Is Your Pension Guaranteed? What does the PBGC Guarantee?

What happens if the company you worked for goes “belly up’?  Can the company you worked for terminate your plan?  What can a Boomer plan on?

Is Your Pension Guaranteed? What does the PBGC Guarantee?

Employers can end a pension plan through a process called” Plan Termination”.  There are two ways an employer can terminate a pension plan.  The employer can end the plan in a “standard termination” but only after showing the Pension Benefit Guaranty Corporation (here after referred to as “PBGC “) that the plan has enough money to pay all benefits owed to the participants.  The plan must either purchase an annuity from an insurance company (which will provide you with lifetime benefits when you retire) or if your plan allows, issue a one lump sum payment that covers your entire benefit.

What if the plan is not fully funded?

If the plan is not fully funded, the employer may apply for a distress termination if the employer is in financial distress.  To do so however, the employer must prove to a bankruptcy court or to the PBGC that the employer cannot remain in business unless the plan is terminated.  If the application is granted, the PBGC will take over the plan and pay the plan benefits, up to the legal limits, using plan assets and PBGC guarantee funds.  (Under certain circumstances, the PBGC may take action on its own to end a pension plan without an application if it determines that there is not enough money to pay benefits currently due.)
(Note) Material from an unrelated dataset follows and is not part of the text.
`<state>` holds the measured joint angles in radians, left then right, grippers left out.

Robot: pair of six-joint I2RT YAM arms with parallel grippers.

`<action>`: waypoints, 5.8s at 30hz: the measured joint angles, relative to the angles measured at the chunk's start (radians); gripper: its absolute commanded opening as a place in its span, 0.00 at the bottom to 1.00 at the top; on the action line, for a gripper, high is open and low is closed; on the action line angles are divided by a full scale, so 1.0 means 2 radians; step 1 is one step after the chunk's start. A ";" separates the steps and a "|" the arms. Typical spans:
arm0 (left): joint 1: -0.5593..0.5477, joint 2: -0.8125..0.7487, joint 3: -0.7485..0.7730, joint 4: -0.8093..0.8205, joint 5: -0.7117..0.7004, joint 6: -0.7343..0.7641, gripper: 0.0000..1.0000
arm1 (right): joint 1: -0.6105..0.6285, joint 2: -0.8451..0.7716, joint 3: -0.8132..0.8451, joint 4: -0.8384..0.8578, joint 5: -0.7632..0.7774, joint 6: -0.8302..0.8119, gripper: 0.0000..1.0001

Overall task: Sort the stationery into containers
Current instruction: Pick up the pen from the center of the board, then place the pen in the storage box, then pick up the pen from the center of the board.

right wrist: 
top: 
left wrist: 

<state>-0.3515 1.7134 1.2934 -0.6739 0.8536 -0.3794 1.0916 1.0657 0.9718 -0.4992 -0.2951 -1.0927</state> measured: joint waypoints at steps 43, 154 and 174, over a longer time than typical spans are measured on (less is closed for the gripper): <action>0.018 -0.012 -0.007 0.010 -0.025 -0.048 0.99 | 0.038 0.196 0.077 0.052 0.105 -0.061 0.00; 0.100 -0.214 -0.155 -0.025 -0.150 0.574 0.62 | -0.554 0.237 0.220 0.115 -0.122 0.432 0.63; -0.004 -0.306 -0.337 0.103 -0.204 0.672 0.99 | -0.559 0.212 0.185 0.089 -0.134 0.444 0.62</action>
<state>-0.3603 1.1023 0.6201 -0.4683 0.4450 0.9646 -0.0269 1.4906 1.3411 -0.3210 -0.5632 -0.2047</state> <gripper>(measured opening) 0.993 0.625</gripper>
If a single employer pension plan terminates without enough money to pay all the benefits, the PBGC will take over the plan and pay benefits through its insurance program.  Most participants and beneficiaries receive all of the pension benefits they would have received under the plan, but some people may lose certain benefits that are not guaranteed.
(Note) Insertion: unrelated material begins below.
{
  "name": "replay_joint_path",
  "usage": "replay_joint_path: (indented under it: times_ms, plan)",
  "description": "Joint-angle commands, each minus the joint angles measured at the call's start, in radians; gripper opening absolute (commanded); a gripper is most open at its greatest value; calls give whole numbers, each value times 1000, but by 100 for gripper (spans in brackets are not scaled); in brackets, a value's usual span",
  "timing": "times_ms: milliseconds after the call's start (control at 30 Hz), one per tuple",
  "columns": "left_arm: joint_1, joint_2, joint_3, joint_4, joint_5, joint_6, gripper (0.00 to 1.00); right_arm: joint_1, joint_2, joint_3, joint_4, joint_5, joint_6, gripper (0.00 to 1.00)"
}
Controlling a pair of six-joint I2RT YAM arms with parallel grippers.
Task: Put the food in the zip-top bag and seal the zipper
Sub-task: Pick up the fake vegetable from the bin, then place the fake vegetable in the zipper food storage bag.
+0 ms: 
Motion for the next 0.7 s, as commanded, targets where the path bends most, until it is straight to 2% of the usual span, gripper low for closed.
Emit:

Guaranty “Limits” of the Pension Benefit Guaranty Corporation

The PBGC pays pension benefits up to certain maximum limits.  The maximum guaranteed benefit is $4,500 per month, or $54,000 per year, payable in the form of straight life annuity, for a 65 year old person in a plan that terminates in 2010.  The maximum benefit may be reduced for an individual who is younger than 65.  The maximum benefit will also be reduced when a benefit is provided to a survivor of a plan participant.
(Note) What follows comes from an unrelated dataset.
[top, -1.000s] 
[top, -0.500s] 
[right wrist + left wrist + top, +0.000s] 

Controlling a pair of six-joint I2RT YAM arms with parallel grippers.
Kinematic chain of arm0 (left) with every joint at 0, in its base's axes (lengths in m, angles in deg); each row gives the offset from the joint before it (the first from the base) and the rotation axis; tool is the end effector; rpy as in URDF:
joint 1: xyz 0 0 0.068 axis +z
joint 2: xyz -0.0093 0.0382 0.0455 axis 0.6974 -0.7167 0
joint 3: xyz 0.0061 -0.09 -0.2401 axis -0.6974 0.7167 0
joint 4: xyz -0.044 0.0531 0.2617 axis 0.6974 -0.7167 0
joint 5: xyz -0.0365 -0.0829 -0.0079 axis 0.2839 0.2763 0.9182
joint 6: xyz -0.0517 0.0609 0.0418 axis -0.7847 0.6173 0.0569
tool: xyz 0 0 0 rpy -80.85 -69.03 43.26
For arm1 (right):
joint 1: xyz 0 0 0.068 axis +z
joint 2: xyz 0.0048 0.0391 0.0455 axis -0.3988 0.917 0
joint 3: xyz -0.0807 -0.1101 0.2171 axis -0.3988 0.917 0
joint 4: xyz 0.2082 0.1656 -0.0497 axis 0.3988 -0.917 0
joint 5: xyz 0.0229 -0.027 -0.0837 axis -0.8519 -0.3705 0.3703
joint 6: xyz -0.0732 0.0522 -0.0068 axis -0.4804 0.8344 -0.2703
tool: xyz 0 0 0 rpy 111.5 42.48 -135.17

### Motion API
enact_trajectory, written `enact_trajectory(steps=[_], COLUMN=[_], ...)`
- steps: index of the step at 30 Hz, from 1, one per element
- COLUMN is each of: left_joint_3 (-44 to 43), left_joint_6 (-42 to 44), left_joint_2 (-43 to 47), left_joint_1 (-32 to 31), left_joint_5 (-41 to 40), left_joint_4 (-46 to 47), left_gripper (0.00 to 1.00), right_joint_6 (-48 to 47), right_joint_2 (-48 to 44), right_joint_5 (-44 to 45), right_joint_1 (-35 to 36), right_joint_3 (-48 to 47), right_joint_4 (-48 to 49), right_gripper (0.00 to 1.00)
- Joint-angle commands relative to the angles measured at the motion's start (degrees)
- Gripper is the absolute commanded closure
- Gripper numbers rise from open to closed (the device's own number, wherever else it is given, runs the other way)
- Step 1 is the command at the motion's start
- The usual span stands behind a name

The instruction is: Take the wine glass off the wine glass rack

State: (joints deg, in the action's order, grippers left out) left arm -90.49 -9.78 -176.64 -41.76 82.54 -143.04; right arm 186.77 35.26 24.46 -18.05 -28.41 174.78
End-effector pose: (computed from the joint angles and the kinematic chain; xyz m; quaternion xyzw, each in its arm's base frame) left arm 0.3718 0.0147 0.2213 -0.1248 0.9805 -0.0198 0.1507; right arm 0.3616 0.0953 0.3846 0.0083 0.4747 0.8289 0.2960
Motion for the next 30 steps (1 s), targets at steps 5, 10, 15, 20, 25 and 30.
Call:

PBGC Maximum Monthly Guarantees (see: PBGC Tables)

What is Guaranteed by the PBGC?

The PBGC does guarantees “basic benefits” earned before a plan is teminated, which includes:

  • Pension benefits at normal retirement age
  • Most early retirement benefits
  • Annuity benefits for survivors of plan participants
  • Disability benefits for a disability that occurred before the date the plan terminated

What is not Guaranteed?

The PBGC does not guarantee certain types of benefits.

The PBGC does not guarantee:

  • Benefits for for which you do not have a vested right when the plan terminates, usually because you have not worked enough years with the company.
  • Benefits for which you have not met all age, service, or other requirements at the time the plan terminates.
  • Benefit increases and new benefits that have been in place for less than one year.
  • Benefits in place for less than five years are only partly guaranteed.
  • Early retirement benefits that are greater than payments at normal retirement age.
  • Health and welfare benefits.
  • Vacation pay.
  • Severance benefits.
  • Lump sum death benefits for a death that occurs after the date the plan ends.
  • Disability benefits for a disability that occurs after the plan’s termination date.
  • Lump sum payments exceeding $5,000 are generally not paid.

Even if certain benefits are not guaranteed, participants and beneficiaries still may receive some of those benefits from the PBGC depending on how much money the terminated plan has and how much the PBGC collects from the employer.

In Summary

In summary, your pension benefits are guaranteed to legal limits by the PBGC, other benefits not considered part of the actual pension plan such as health care insurance, life insurance, vacation benefits, and severance payments are not considered part of a pension plan and may not necessarily be covered.  So, …When they say nothing in life is guaranteed! … They are wrong!  PB.